KaplanMeierFitter

class lifelines.fitters.kaplan_meier_fitter.KaplanMeierFitter(alpha: float = 0.05, label: str = None)

Class for fitting the Kaplan-Meier estimate for the survival function.

Parameters:
  • alpha (float, optional (default=0.05)) – The alpha value associated with the confidence intervals.

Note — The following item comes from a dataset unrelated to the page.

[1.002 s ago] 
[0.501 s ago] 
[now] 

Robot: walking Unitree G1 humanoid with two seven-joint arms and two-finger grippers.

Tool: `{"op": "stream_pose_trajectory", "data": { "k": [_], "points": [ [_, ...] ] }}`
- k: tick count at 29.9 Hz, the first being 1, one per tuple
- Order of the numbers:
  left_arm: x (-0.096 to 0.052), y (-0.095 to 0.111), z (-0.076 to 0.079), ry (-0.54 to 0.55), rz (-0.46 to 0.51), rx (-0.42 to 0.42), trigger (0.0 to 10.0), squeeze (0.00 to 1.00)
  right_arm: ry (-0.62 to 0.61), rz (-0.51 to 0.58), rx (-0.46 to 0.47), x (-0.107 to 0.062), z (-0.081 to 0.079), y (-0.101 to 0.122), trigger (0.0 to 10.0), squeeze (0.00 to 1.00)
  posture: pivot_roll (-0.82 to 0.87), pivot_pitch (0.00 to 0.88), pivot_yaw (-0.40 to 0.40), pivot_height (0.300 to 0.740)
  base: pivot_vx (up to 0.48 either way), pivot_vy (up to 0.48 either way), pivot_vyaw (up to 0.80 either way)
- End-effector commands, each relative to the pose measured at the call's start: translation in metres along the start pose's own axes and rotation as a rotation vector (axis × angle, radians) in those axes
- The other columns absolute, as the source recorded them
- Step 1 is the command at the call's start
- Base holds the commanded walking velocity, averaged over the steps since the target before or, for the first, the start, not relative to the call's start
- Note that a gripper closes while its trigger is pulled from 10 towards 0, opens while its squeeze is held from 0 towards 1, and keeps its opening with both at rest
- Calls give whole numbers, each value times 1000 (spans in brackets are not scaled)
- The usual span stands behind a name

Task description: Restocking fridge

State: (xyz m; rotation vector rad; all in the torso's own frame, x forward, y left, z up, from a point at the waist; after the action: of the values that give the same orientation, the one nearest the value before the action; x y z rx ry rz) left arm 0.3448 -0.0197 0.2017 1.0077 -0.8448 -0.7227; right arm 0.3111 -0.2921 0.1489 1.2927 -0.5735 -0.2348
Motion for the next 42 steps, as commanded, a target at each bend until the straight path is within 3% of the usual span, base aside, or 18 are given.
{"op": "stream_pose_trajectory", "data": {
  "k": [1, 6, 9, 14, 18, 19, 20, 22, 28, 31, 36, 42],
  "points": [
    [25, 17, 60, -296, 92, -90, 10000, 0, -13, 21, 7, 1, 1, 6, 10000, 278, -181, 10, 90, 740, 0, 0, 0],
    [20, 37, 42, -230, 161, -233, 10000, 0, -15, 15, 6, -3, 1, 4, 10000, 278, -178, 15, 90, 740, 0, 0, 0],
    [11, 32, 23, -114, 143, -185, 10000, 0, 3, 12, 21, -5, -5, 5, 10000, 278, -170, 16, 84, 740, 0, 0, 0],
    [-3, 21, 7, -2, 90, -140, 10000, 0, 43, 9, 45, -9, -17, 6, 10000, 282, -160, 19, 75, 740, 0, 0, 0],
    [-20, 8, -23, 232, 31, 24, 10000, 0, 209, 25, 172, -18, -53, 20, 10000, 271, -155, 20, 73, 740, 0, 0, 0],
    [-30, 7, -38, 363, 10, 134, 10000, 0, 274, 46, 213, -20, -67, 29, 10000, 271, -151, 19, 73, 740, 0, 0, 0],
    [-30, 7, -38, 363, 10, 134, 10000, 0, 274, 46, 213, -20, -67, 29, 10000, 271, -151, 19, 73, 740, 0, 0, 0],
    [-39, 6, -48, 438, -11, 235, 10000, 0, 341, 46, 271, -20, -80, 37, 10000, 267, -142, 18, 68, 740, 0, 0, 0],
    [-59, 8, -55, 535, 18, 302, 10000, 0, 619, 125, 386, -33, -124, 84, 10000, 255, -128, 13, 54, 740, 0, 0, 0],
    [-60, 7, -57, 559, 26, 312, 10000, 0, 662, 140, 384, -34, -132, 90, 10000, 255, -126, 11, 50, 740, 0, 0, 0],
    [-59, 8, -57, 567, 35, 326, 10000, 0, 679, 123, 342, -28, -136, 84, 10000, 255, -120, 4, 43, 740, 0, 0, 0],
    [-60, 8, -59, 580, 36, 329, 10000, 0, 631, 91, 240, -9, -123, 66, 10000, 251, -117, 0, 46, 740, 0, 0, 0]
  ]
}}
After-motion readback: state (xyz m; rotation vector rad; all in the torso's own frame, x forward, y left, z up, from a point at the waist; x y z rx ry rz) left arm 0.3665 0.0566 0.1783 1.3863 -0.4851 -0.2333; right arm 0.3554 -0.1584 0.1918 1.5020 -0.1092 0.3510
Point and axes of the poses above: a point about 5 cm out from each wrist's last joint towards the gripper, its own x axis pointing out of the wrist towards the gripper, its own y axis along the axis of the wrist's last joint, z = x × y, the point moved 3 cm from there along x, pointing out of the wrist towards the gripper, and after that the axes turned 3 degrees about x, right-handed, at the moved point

  • label (string, optional) – Provide a new label for the estimate - useful if looking at many groups.

Examples

from lifelines import KaplanMeierFitter
from lifelines.datasets import load_waltons
waltons = load_waltons()

kmf = KaplanMeierFitter(label="waltons_data")
kmf.fit(waltons['T'], waltons['E'])
kmf.plot()
survival_function_

The estimated survival function (with custom timeline if provided)

Type:

DataFrame

median_survival_time_

The estimated median time to event. np.inf if doesn’t exist.

Type:

float

confidence_interval_

The lower and upper confidence intervals for the survival function. An alias of confidence_interval_survival_function_. Uses Greenwood’s Exponential formula (“log-log” in R).

Type:

DataFrame

confidence_interval_survival_function_

The lower and upper confidence intervals for the survival function. An alias of confidence_interval_. Uses Greenwood’s Exponential formula (“log-log” in R).

Type:

DataFrame

cumulative_density_

The estimated cumulative density function (with custom timeline if provided)

Type:

DataFrame

confidence_interval_cumulative_density_

The lower and upper confidence intervals for the cumulative density.

Type:

DataFrame

durations

The durations provided

Type:

array

event_observed

The event_observed variable provided

Type:

array

timeline

The time line to use for plotting and indexing

Type:

array

entry

The entry array provided, or None

Type:

array or None

event_table

A summary of the life table

Type:

DataFrame

cumulative_density_at_times(times, label=None) Series

Return a Pandas series of the predicted cumulative density at specific times

Parameters:

times (iterable or float)

Return type:

pd.Series

fit(durations, event_observed=None, timeline=None, entry=None, label=None, alpha=None, ci_labels=None, weights=None, fit_options=None)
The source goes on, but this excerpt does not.